Si intitola “A Song To The City” il primo EP di Nadine Khouri.
La cantautrice britannico-libanese ha trascorso gli ultimi due anni ad East London, facendo incetta di strumenti musicali ed effetti di chitarra, godendosi le suggestioni in chiaro-scuro della città e soprattutto scrivendo bellissime canzoni.
Il risultato è un album intenso ed ispirato, un suggestivo impasto di sonorità eteree, velatamente malinconiche, imbevute in un tampone grondante spiritualità, dettata molto probabilmente dalla forte nostalgia verso la casa natale di Beirut e da un immenso amore, inteso in tutte le sue forme.

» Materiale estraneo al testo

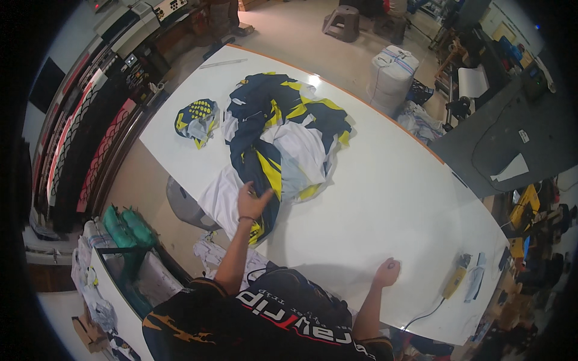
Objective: The person uses a yellow electric fabric cutter to trim a navy and yellow sports jersey laid on a white table. They repeatedly reposition the jersey, cut along its edges, and remove excess fabric pieces, working on both the front and back sides.
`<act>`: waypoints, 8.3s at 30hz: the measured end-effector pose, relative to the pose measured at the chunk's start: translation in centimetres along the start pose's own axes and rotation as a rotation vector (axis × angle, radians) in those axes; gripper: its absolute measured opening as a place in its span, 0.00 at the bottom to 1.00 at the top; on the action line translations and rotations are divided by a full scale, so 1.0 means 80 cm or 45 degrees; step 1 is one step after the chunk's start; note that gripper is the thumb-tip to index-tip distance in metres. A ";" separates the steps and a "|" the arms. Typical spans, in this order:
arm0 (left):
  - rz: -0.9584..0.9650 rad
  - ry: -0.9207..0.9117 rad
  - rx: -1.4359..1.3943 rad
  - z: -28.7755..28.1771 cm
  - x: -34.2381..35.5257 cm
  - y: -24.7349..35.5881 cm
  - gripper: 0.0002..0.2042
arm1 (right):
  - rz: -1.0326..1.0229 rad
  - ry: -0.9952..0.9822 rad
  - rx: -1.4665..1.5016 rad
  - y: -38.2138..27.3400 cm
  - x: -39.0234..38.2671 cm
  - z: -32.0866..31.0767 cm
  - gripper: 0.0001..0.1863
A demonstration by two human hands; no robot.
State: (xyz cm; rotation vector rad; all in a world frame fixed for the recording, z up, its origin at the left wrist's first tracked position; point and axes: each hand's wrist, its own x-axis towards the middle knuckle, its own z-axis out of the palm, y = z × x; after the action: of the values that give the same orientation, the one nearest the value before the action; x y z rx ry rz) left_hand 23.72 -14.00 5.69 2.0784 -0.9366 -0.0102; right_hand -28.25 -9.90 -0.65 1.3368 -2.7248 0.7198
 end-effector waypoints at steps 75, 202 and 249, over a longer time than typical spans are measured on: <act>0.548 -1.139 -0.890 -0.057 0.063 0.179 0.37 | -1.001 -0.762 1.462 -0.491 0.038 -0.170 0.18; 1.413 -1.786 0.814 0.047 -0.333 0.230 0.35 | -0.300 -1.006 0.348 0.165 0.057 -0.116 0.23; 1.184 -2.097 -0.096 0.093 -0.366 0.206 0.22 | 0.136 -0.940 0.142 0.163 0.003 -0.239 0.42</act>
State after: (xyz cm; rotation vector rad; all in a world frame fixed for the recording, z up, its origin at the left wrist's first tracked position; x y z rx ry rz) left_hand -9.86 -7.04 3.38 0.9968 -2.6331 -1.3513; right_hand -41.64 4.67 11.34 1.7812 -3.3677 0.4403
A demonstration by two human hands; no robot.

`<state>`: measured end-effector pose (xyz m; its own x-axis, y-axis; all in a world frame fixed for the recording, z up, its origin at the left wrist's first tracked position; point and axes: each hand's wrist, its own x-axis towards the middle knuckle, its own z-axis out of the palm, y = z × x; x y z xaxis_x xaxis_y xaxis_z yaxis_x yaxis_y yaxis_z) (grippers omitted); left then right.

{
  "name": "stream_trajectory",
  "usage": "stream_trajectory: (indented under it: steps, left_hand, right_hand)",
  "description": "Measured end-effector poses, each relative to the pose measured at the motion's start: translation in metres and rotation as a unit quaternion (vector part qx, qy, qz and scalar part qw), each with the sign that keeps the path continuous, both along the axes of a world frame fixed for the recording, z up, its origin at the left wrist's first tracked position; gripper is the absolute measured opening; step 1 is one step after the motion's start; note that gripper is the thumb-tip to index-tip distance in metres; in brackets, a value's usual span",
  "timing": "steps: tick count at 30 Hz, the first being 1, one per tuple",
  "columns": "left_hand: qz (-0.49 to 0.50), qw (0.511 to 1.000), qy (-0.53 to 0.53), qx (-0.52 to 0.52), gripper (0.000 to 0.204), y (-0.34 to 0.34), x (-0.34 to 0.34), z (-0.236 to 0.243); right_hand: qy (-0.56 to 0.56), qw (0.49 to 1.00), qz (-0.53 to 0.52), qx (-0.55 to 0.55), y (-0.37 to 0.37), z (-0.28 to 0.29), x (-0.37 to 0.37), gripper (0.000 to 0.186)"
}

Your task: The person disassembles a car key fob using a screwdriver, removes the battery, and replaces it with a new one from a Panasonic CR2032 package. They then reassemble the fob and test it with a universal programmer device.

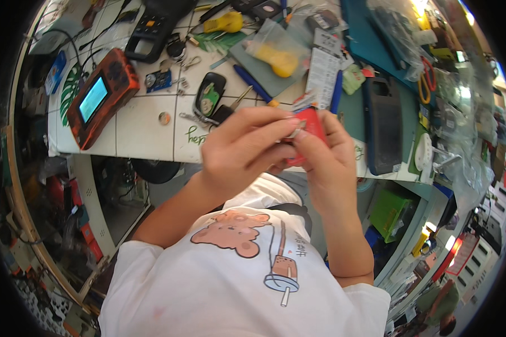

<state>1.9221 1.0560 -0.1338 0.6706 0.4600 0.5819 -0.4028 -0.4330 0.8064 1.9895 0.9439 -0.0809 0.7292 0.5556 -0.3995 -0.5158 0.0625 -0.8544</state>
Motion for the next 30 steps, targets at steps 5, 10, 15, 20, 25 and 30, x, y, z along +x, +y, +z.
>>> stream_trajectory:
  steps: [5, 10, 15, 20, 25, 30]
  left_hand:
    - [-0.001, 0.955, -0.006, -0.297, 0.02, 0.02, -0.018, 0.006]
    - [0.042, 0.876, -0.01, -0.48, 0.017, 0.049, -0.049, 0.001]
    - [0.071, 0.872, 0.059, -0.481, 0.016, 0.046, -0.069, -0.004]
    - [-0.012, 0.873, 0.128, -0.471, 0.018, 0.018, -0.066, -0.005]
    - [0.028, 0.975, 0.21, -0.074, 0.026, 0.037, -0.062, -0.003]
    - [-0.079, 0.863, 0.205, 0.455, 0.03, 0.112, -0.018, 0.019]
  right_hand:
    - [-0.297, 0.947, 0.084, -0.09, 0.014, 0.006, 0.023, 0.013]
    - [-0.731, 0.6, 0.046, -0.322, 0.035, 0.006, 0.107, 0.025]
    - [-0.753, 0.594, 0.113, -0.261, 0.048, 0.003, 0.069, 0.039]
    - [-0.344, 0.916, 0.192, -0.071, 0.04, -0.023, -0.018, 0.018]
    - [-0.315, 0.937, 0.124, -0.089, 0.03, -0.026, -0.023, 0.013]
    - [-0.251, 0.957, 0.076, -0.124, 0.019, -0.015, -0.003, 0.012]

Canzoni vellutate, su cui scorre placida la voce di Nadine, singolare ed ammaliante, capace di evocare suggestioni orientaleggianti e di graffiare all’improvviso, senza alcun preavviso.
Il tutto sorretto da una struttura country-rock scarna ma evocativa, che si dipana tra intuizioni chitarristiche, fingerpicking serrato e lievi sperimentazioni acustiche.
“Non mi interessa essere catalogata in una precisa scena o genere musicale. Ho sempre amato Tom Waits, Stina Nordenstam, Lhasa, Jeff Buckley”, tiene a precisare Nadine a chi gli domanda da quale cantautore si senta maggiormente influenzata.
L’impressione è quella di trovarsi di fronte ad una cantautrice di indubbio spessore, che in breve tempo potrebbe spiccare meritatamente il volo: per ora accontentiamoci di queste cinque eterne canzoni.